Task material
= = =

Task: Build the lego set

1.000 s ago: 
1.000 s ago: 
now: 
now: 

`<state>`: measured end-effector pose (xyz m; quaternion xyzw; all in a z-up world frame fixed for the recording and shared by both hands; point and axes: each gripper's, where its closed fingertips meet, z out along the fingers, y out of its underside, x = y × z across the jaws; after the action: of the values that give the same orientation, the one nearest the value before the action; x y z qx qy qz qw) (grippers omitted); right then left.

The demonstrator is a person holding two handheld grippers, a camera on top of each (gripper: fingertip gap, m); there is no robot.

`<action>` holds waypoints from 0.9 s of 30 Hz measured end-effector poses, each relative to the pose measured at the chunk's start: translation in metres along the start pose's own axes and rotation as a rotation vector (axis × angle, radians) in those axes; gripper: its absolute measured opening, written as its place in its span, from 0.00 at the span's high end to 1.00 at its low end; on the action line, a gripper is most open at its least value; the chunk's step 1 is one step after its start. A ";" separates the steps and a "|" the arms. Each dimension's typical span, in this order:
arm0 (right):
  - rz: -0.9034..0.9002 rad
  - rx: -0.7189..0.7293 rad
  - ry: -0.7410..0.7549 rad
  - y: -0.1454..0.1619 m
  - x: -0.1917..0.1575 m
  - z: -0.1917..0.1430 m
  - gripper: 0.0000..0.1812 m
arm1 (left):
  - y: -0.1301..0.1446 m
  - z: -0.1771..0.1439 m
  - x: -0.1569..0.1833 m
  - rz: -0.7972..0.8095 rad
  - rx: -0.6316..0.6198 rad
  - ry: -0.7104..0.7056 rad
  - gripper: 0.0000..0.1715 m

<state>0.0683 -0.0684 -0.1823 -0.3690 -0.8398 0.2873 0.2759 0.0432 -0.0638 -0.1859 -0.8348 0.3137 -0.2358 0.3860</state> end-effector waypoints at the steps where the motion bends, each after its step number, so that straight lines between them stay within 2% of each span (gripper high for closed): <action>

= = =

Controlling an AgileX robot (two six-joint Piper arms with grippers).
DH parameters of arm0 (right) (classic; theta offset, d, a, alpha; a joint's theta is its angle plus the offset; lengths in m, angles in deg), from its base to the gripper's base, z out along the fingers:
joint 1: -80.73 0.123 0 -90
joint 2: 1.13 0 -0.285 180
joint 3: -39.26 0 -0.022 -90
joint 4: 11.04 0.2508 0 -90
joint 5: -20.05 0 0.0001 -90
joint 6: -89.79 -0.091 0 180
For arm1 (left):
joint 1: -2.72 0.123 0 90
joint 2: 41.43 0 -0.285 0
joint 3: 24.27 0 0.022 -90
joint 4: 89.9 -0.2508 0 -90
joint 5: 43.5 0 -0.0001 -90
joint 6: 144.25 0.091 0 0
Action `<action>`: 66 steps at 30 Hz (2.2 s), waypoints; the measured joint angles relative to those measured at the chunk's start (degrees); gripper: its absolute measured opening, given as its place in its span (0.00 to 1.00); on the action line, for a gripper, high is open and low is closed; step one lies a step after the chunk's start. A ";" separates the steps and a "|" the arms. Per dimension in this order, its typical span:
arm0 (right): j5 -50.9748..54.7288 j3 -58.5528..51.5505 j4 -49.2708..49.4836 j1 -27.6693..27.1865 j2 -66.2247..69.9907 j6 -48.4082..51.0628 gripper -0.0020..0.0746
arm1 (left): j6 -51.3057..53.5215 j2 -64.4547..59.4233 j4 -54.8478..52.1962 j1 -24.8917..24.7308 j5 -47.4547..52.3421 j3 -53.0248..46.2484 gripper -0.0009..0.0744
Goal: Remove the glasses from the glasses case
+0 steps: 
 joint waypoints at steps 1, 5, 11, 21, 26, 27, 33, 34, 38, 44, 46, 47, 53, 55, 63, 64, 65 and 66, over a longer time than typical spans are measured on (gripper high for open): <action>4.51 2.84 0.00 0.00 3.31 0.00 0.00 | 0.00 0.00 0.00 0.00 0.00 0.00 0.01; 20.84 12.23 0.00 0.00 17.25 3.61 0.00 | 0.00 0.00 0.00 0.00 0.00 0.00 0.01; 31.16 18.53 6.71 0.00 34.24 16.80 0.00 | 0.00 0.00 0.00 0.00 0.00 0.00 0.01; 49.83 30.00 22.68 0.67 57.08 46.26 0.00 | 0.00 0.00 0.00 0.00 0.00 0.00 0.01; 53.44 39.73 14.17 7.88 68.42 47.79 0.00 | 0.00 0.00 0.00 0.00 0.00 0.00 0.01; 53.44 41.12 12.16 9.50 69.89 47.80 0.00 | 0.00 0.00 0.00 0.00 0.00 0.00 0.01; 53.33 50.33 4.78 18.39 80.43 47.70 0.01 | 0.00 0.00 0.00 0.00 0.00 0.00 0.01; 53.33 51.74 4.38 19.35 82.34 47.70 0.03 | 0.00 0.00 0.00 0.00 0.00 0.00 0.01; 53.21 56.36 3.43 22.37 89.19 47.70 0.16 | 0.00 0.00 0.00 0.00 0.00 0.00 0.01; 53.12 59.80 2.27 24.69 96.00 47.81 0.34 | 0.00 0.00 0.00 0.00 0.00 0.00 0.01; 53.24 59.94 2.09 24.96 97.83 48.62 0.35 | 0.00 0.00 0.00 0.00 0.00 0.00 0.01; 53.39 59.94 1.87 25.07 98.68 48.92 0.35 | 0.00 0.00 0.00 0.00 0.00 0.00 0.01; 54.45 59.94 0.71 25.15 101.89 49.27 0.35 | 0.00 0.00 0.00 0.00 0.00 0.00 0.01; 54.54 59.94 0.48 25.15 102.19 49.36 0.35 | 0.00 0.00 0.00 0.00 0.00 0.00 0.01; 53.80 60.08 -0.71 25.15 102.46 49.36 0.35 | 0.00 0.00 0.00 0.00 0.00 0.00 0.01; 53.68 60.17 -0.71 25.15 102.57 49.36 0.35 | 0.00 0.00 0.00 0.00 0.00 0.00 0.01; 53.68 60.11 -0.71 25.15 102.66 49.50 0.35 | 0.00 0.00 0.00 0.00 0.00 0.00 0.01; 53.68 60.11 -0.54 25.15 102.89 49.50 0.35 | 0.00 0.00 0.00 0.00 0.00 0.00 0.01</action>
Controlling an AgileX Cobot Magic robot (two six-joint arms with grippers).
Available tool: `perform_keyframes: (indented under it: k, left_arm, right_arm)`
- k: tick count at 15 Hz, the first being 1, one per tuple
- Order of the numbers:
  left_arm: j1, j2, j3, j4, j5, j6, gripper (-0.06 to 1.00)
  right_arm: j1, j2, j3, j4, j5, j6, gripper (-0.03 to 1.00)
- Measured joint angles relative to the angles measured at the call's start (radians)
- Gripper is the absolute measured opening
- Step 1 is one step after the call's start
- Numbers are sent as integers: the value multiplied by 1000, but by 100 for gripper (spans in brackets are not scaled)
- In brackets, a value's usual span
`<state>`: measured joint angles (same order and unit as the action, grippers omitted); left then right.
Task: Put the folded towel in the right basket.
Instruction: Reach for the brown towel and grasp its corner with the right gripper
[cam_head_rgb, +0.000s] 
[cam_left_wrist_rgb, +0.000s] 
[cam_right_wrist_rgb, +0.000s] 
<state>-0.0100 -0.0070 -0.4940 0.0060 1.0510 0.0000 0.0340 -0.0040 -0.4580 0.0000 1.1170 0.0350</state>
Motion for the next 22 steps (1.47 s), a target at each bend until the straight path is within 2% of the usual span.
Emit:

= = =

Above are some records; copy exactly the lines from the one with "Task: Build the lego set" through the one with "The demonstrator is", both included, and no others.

Task output
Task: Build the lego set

1.000 s ago: 
1.000 s ago: 
now: 
now: 

`<state>`: measured end-effector pose (xyz m; quaternion xyzw; all in a z-up world frame fixed for the recording and shared by both hands; point and axes: each gripper's, where its closed fingertips meet, z out along the fingers, y out of its underside, x = y × z across the jaws; after the action: of the values that give the same orientation, the one nearest the value before the action; x y z qx qy qz qw) (grippers omitted); right then left.

The demonstrator is a person holding two handheld grippers, a camera on top of each (gripper: fingertip gap, m); there is no robot.

This exercise is now complete.